Google's next generation of open-weight models appears to be close to launch. Gemma 4 has been spotted testing on Arena (the LLM benchmarking platform where models compete head-to-head) under the codename "significant-otter," and the model self-identifies as "Gemma 4, a large language model developed by Google DeepMind" when asked.
Three sizes are planned: 2B, 4B, and 120B parameters. That's a significant jump from Gemma 3, which topped out at 27B. The 120B variant would put Gemma in direct competition with much larger open-weight models like Meta's Llama family.
What We Know So Far
The details are thin. No benchmarks, no architecture papers, no official announcement from Google yet. The model's existence was confirmed through Arena testing, where users interacted with it and extracted its self-identification. There's speculation about multimodal capabilities (meaning the model could process images and text, not just text), but nothing confirmed.
The jump to 120B parameters is the headline. Gemma has carved out a niche as Google's "small but capable" open-weight offering, popular with developers running models locally on consumer hardware. A 2B and 4B model fit that story. A 120B model is a different proposition entirely - that requires serious GPU hardware to run and positions Google to compete at the frontier of open-weight performance.

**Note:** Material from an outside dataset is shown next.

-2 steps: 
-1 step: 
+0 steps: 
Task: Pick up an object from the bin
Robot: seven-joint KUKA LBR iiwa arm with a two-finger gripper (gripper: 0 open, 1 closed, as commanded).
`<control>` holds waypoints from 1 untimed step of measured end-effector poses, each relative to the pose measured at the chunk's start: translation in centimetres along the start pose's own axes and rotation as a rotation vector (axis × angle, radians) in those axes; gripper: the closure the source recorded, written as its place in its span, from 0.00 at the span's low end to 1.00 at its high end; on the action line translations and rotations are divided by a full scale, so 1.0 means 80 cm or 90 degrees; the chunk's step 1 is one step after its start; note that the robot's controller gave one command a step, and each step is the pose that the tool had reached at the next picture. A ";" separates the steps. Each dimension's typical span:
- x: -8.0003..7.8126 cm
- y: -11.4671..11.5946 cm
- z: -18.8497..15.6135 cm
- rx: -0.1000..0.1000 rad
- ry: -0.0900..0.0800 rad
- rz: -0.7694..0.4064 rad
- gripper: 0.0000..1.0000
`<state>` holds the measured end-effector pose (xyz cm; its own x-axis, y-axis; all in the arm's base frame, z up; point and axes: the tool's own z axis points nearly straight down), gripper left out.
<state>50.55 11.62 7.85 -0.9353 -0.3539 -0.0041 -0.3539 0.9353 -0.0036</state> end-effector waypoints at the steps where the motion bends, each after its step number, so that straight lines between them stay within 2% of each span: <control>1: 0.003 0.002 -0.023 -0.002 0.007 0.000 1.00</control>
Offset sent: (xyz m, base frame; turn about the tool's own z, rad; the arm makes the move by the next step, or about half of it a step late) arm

For anyone running local AI models, the 2B and 4B variants are the ones to watch. These will likely run on a single GPU or even a laptop, making them candidates for offline coding assistants, local chatbots, or embedded applications. The 120B model is more relevant to companies building products on top of open-weight infrastructure.
No release date has been announced, but "imminent" is the word circulating. Given that the model is already being tested on Arena, a public release within days or weeks seems likely rather than months.